■ **Problem requirements**
Scan the entries and copy each line where the word "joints" is present.
====== Input data ======
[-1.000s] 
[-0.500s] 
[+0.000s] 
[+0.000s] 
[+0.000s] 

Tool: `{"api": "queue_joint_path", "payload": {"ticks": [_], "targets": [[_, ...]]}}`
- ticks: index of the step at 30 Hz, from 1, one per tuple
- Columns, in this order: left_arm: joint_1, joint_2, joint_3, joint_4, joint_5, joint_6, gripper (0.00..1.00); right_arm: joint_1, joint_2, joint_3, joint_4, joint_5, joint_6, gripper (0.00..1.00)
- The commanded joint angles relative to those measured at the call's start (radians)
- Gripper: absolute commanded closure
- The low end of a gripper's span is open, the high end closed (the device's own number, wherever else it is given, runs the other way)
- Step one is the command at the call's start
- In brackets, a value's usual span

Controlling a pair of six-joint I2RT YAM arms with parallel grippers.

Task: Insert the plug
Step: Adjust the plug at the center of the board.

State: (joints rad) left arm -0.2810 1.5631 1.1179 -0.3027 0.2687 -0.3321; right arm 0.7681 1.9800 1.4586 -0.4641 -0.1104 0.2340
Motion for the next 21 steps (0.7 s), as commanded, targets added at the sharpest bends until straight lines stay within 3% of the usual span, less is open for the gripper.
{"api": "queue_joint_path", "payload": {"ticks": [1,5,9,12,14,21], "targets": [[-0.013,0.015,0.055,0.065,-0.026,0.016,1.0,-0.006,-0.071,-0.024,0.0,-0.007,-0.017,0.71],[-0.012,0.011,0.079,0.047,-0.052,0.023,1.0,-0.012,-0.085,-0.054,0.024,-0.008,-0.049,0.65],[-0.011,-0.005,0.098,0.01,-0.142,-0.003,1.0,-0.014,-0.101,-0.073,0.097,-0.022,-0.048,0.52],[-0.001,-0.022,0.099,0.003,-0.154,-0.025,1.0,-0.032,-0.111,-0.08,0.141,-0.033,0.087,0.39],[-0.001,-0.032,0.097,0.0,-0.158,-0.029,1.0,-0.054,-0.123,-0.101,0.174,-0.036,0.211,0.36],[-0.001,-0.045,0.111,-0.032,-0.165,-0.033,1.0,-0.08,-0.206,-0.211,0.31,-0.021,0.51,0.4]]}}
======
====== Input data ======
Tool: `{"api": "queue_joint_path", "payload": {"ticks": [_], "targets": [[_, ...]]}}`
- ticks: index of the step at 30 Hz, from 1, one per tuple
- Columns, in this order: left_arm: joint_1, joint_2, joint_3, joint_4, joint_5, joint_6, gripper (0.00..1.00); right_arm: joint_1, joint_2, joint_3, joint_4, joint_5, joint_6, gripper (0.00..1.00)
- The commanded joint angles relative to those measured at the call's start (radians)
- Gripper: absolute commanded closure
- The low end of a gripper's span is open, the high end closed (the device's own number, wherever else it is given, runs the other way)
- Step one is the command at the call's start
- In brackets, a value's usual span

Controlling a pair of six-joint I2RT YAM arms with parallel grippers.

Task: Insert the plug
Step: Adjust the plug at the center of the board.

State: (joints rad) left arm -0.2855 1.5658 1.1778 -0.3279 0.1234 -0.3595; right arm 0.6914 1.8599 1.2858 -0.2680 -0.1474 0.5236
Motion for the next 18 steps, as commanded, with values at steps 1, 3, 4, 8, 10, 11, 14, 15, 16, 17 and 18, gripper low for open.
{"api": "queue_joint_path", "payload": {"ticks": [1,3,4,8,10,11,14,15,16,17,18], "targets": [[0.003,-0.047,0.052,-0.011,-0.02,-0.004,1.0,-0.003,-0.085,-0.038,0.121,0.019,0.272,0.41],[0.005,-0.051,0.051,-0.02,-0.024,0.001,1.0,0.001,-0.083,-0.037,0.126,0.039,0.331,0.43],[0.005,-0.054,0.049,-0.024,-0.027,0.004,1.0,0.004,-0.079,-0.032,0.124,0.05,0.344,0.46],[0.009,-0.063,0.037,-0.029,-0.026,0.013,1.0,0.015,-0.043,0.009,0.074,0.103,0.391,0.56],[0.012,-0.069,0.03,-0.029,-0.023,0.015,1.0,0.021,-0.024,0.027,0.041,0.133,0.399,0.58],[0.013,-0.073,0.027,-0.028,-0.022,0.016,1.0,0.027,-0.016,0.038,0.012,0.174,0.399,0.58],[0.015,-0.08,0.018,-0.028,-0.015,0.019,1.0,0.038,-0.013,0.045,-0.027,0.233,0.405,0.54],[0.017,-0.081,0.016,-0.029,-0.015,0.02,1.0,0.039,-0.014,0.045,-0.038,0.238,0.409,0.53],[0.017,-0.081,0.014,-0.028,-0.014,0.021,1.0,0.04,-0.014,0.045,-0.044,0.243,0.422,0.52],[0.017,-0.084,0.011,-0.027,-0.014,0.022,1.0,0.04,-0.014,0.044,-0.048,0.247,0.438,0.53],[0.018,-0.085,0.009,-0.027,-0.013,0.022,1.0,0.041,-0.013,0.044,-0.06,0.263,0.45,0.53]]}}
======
■ **Response area**
State: (joints rad) left arm -0.2810 1.5631 1.1179 -0.3027 0.2687 -0.3321; right arm 0.7681 1.9800 1.4586 -0.4641 -0.1104 0.2340
State: (joints rad) left arm -0.2855 1.5658 1.1778 -0.3279 0.1234 -0.3595; right arm 0.6914 1.8599 1.2858 -0.2680 -0.1474 0.5236

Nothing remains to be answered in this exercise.